Description
When opcache.jit tracing is enabled and an extension uses the fcall Observer API, a JIT-compiled megamorphic call to an observed user function can call a NULL (or garbage) begin handler and crash the process.
I have a small reproducer that crashes deterministically (below). I also tried to trace where this comes from inside the JIT. Furthermore, I have a guess at the exact spot, but I am not confident about the IR backend's PHI/merge operand convention, so please read the "Where it might come from" section as a lead, not a conclusion.
Expected: a JIT-compiled call to an observed user function reads the begin handler from the slot zend_observer_fcall_install wrote it to, run_time_cache[zend_observer_fcall_op_array_extension], and calls a valid handler.
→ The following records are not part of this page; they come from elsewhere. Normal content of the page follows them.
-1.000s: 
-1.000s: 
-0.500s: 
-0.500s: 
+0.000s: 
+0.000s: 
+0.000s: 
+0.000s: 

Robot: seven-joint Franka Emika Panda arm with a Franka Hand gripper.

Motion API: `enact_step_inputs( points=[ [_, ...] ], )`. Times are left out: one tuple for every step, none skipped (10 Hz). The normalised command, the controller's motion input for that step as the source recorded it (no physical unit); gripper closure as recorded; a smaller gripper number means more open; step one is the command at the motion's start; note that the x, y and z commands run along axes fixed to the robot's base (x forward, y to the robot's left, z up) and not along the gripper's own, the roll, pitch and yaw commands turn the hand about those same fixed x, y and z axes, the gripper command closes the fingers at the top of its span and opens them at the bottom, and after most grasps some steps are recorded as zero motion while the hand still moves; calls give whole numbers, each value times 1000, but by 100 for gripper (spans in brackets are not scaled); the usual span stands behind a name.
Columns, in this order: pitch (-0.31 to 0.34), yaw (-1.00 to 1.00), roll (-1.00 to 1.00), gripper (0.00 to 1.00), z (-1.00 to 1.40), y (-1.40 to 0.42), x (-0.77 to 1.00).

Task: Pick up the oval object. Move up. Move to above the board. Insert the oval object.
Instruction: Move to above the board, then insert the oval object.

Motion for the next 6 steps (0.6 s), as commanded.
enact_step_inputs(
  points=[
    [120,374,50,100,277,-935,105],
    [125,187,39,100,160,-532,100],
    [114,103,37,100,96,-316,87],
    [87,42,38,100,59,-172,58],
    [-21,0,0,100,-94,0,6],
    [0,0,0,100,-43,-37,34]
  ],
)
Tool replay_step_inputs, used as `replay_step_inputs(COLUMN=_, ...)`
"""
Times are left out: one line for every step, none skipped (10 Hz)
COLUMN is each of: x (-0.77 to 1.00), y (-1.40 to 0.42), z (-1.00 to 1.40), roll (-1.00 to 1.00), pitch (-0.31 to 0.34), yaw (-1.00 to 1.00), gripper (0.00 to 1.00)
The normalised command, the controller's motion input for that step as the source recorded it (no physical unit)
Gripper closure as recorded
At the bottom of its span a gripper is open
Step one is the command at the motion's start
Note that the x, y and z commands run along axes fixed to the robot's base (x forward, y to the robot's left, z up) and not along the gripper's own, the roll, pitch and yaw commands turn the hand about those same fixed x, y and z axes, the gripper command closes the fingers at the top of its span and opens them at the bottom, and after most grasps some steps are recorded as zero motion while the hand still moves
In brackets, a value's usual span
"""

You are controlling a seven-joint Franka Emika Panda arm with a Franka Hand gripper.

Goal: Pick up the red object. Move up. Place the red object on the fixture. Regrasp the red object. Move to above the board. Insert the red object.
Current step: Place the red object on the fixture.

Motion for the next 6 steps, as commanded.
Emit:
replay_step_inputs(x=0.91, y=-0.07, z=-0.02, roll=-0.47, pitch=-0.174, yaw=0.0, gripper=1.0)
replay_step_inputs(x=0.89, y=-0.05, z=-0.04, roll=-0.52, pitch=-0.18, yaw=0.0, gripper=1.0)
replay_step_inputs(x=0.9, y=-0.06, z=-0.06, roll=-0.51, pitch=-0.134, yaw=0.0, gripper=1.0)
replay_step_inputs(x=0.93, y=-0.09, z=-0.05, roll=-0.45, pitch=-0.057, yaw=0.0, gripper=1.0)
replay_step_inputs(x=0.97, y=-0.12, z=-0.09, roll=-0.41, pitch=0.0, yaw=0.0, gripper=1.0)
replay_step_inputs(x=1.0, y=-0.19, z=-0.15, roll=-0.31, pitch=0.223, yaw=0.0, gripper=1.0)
Actual: It reads run_time_cache[0] instead, which holds 0, and calls a NULL pointer (SIGSEGV at ip=0).
I cannot provide a 3v4l.org link: reproduction requires a small C extension that uses the fcall Observer API, plus a JIT and a megamorphic call site.
What is observed (this part is reproducible)
The faulting frame is the dispatch loop in zend_observer_fcall_begin_prechecked: (*handler)(execute_data) with *handler == 0.
#0 0x0000000000000000 in ?? ()
#1 zend_observer_fcall_begin_prechecked ()
#2 <tracing JIT code for the megamorphic call>
The handler pointer the JIT passes points at run_time_cache[0], but for a user function the begin handler is correctly installed at run_time_cache[zend_observer_fcall_op_array_extension] (which is 1 in the reproducer) by zend_observer_fcall_install. So the install is fine; the JIT just reads a different slot.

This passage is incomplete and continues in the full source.